Остекленевшие глаза, струйка крови, сбегающая вдоль подбородка, застывшее тело.
Его оставили, пошли вперед, спустя только сутки вернулись, когда собирали комплекты "груза двести" для отправки погибших бойцов домой.
Острое чувство вины, затаенная боль. Жестокость. Много ненависти. Желание поскорее вернуться домой.
Потом Ромка и его взвод бегал по горам, выискивал лагеря боевиков-экстремистов, сидел в блок-посте, сдерживая натиск озверевшего и непонятного врага. Позже, после очередного ночного боя по устранению какого-то араба, командующего наемниками, к сержанту Бессонову подошел командир операции, попросил закурить и поинтересовался, чем тот собирается заняться "на гражданке". Роман опешил. Он ведь уже и забыл, что такое мирная жизнь без автомата в руках. Сказал, что не знает. Ему предложили работу, от которой отказываться не принято. Правда, дали время на размышление. И оно уже пошло...
***
Старая дача встретила его тишиной. Пасмурная погода резко отличалась от воспоминаний о солнечных днях, не давала поверить в то, что он вернулся домой. Скрипнули давно не смазанные ворота. Ромка осмотрелся по сторонам. Всё по-прежнему, в тоже время всё не так. Он сам изменился, загрубел, перестал радоваться мелочам, безумно устал.

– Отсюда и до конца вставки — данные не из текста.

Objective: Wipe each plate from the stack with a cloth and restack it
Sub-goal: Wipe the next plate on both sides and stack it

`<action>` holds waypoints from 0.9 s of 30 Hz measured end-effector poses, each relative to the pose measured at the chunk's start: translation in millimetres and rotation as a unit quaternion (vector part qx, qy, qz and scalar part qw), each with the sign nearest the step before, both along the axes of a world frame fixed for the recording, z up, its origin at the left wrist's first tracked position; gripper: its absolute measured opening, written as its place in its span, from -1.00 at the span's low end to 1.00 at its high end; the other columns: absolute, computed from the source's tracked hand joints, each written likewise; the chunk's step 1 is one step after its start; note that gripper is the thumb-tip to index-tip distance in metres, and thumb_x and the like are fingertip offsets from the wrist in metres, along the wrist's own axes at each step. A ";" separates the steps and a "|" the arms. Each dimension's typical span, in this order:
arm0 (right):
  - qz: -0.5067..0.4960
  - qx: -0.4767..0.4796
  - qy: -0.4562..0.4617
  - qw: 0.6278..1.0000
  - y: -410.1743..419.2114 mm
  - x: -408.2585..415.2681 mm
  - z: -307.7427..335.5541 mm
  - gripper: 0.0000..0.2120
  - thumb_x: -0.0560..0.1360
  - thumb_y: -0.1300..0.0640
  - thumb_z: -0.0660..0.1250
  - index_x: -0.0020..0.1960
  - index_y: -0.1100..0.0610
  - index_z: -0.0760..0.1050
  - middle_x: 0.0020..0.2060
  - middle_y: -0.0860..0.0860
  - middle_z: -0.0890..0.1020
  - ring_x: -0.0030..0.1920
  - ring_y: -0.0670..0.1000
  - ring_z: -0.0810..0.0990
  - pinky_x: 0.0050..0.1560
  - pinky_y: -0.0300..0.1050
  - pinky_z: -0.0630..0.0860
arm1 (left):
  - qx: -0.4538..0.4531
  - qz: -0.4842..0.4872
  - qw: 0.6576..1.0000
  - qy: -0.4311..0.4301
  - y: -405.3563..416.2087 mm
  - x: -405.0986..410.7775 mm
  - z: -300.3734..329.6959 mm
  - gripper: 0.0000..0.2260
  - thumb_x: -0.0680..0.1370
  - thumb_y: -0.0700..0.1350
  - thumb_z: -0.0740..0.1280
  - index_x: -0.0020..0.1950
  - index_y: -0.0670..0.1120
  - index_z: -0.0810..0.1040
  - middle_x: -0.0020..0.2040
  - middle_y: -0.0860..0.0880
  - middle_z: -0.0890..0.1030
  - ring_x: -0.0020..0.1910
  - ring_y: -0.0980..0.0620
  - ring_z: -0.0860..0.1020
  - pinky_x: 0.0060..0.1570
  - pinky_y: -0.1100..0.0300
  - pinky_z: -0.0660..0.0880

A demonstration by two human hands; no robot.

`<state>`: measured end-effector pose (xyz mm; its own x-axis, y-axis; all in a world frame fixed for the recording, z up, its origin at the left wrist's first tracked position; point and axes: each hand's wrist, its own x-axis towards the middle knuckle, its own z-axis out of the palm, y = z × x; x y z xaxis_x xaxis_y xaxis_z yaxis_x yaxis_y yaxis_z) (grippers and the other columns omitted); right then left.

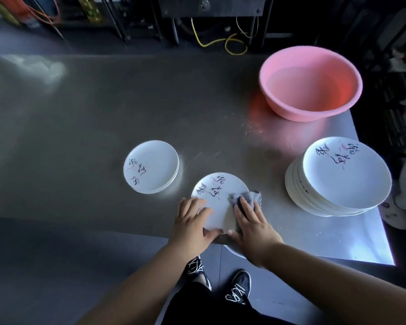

Около крыльца стояла конура, где лежал Цейс. Ромка думал, что его и в живых давно нет, а он старый, облезлый, дождался хозяина. Опустившись перед ним на колени, Рома позволил обнюхать свои руки. Пес на последнем издыхании подполз к хозяину, и в душе поднялась давящая тоска, боль свернулась змеей и ужалила. Слишком много смертей он видел за последний год. Цейс стал той каплей, переполнившей чашу терпения.
Выскочила Лизка из дома. Показалось, что солнце появилось на небе, хотя хмурый июньский день укутывал дачный поселок серым покрывалом. Ромка подхватил сестру на руки, закружил, широко улыбнулся, искренне радуясь встрече. Девчонка выросла, вытянулась, обещала в скором времени превратиться в молодую девушку. От нее исходило необыкновенное тепло, способное согреть его заиндевевшую душу.
Потом они хоронили Цейса во влажной земле. Наконец-то, Роман провожал хоть одного друга, как подобает. Лизка тихо плакала. Сердце сжалось. Ему тоже хотелось вот так легко демонстрировать эмоции, позволить себе слабость, но он прекрасно понимал, что сломается, не выдержит, уйдет на дно в водоворот чёрной апатии, если разрешит себе выпустить сонмище демонов, наглухо запечатанных в душе. Когда Ромка сжал сестру в объятиях, то одиночество разлетелось на осколки. Опять в его жизни появился солнечный лучик, о котором хотелось заботиться, который не хотелось отпускать из объятий. Рядом с Лизой его окутывал сонный и мирный покой.